Off hours, Diplomat families teach swimming in Baghdad, Battle of the Bulge
If you wondered what U.S. diplomats and their families do in their spare time in the exotic, less exotic and sometimes really difficult places where they live, here’s a partial answer.
They volunteer in their communities.
Secretary of State Hillary Clinton presented awards Tuesday recognizing half a dozen American foreign service workers or their family members for outstanding volunteer work abroad.
Clinton said the award recognized those who “have furthered our nation’s diplomacy and development efforts.”
Recipients did everything from providing medical services to the poor and disadvantaged in Indonesia to teaching swimming to adults living under tight security in the Green Zone in Baghdad.

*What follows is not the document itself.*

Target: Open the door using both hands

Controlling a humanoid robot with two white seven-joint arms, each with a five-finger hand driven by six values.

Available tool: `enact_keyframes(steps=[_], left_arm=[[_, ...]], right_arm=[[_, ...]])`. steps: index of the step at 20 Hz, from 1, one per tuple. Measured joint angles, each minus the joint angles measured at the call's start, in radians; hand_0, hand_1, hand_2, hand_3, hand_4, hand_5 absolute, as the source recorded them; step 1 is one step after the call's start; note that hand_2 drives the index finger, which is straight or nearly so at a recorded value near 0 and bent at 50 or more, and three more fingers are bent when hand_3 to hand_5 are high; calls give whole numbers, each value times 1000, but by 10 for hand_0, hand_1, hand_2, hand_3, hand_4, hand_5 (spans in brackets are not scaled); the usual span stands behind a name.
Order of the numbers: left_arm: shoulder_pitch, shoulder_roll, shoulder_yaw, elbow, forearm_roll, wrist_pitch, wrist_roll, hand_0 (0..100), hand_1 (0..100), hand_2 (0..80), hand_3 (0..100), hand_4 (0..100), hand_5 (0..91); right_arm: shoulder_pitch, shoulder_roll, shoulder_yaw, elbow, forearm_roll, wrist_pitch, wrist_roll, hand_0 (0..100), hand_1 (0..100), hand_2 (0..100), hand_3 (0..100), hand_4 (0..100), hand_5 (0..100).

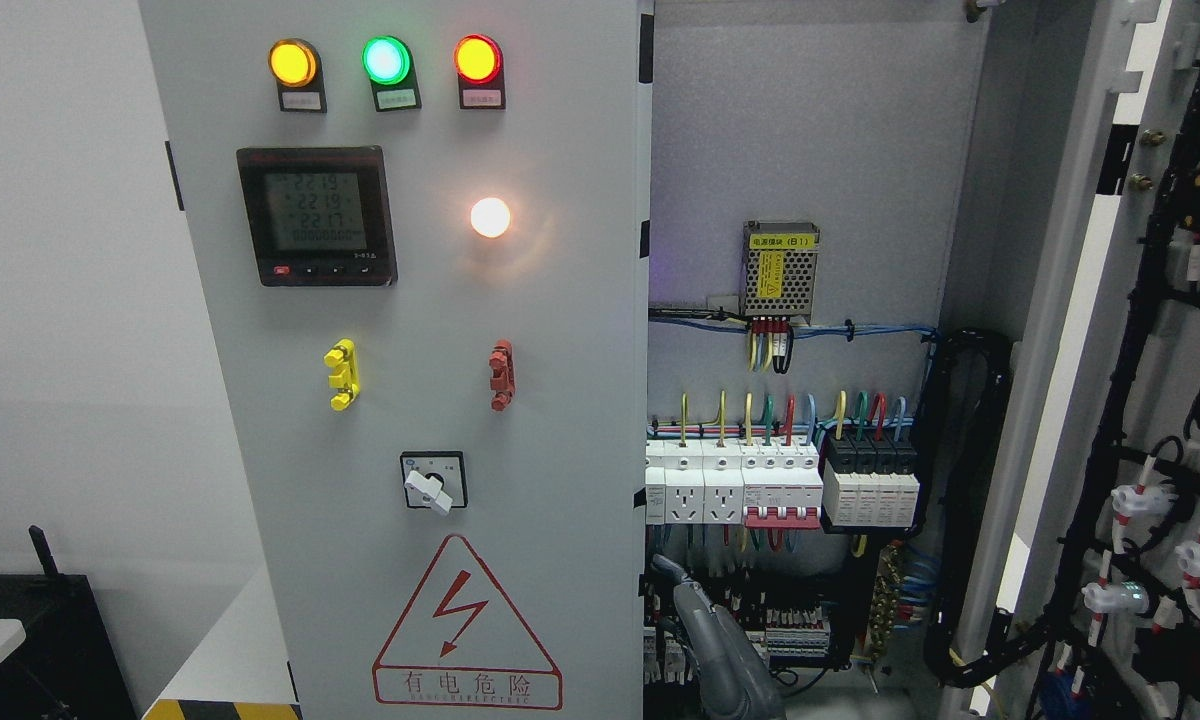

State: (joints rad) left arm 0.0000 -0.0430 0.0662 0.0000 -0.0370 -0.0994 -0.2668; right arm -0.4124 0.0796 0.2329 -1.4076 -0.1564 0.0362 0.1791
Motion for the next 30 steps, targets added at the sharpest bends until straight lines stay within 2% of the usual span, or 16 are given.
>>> enact_keyframes(steps=[5,19,23,30], left_arm=[[0,0,0,0,0,1,0,0,0,0,0,0,0],[0,0,0,0,0,0,0,0,0,0,0,0,0],[0,0,0,0,0,0,0,0,0,0,0,0,0],[0,0,0,0,0,0,0,0,0,0,0,0,0]], right_arm=[[-11,-2,-2,8,0,0,40,382,0,0,0,0,0],[-35,-14,-4,31,-36,8,57,383,0,0,0,0,0],[-40,-21,-4,38,-50,11,91,383,0,0,0,0,0],[-59,-31,-6,55,-60,13,123,382,0,0,0,0,0]])
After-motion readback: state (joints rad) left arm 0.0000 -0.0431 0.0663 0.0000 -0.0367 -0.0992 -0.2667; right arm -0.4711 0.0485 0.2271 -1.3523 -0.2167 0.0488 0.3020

Laura Center, the spouse of a foreign service officer, has a master of arts degree in museum studies and has been volunteering at the National Museum of Military History in Diekirch.

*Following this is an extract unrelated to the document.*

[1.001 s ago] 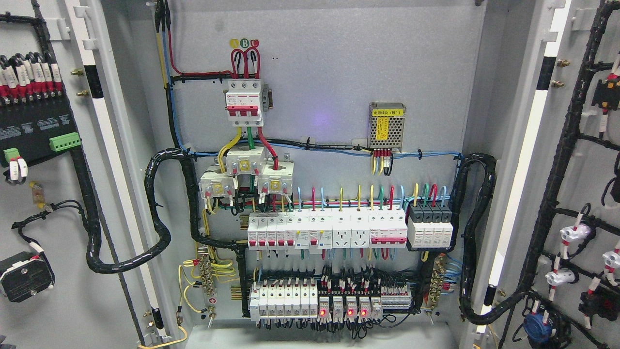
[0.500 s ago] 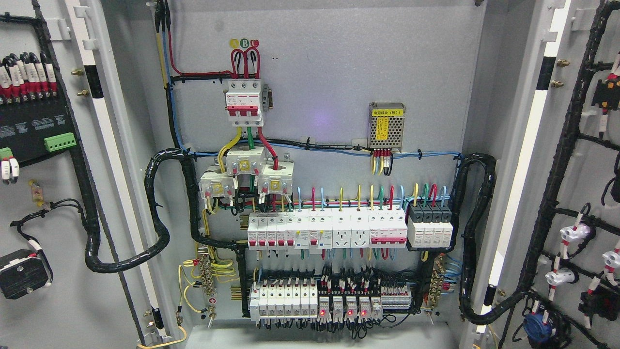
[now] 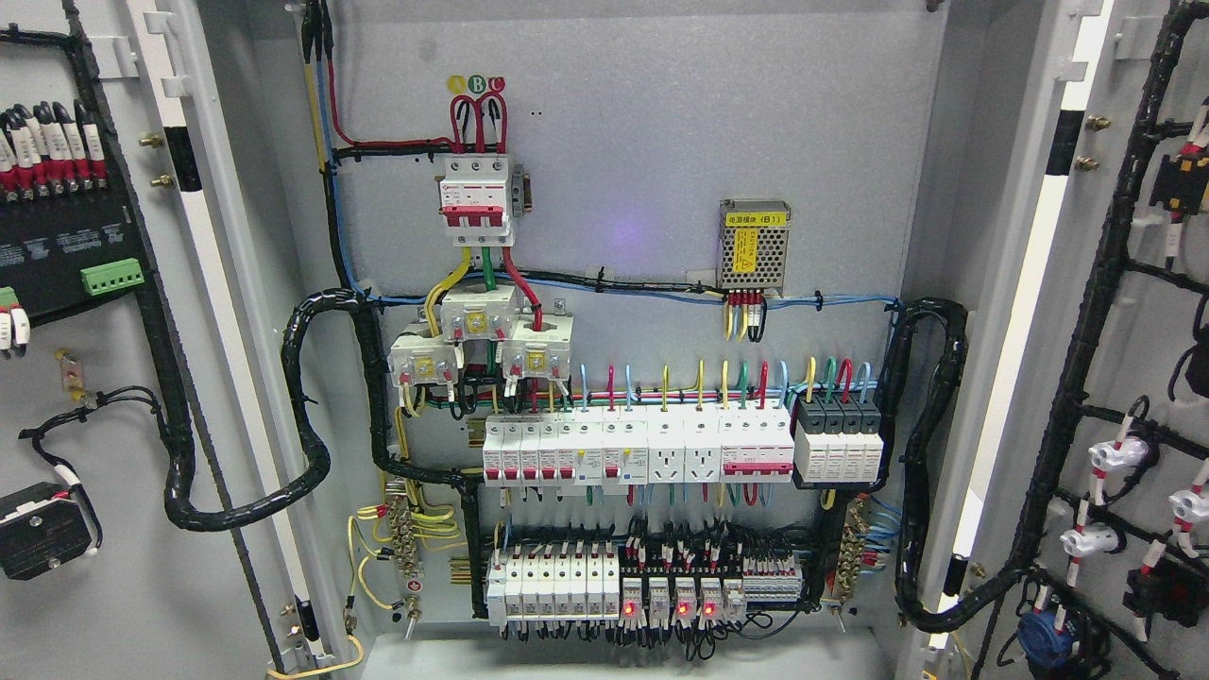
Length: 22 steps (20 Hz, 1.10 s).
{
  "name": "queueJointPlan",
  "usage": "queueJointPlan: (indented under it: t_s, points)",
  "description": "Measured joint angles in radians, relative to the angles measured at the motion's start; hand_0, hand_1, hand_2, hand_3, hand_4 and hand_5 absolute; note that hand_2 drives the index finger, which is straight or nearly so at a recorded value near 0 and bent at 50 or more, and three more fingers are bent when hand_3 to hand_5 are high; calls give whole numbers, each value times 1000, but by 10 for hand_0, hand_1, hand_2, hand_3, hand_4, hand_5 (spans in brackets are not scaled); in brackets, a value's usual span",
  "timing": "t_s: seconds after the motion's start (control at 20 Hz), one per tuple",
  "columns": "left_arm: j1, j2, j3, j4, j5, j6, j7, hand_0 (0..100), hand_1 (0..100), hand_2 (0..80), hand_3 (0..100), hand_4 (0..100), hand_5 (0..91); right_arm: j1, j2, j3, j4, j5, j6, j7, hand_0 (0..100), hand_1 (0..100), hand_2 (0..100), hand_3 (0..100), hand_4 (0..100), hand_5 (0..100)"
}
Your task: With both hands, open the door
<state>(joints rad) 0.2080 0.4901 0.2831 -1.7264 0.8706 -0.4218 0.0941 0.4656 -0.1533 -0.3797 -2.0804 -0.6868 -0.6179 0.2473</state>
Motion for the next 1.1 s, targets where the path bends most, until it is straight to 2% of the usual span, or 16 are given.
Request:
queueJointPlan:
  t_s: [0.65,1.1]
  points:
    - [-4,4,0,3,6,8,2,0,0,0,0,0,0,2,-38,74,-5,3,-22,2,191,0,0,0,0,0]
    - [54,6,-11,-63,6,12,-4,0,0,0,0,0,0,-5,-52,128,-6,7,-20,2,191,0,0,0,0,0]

The museum tells the story of the World War II Battle of the Ardennes, and especially the Battle of the Bulge, which began 65 years ago Dec. 16 and is considered the largest and bloodiest of the war involving U.S. forces.
“The museum thrives on the volunteer work of men and women who have clocked over 65,000 hours of personal time since the museum opened in 1984,” Center told a gathering in the State Department’s ceremonial Benjamin Franklin Room.
She said she has been involved in connecting the museum to American troops stationed in Europe. And she has worked with local schoolteachers to create a traveling classroom exhibit to enhance school curriculums on the Battle of the Bulge.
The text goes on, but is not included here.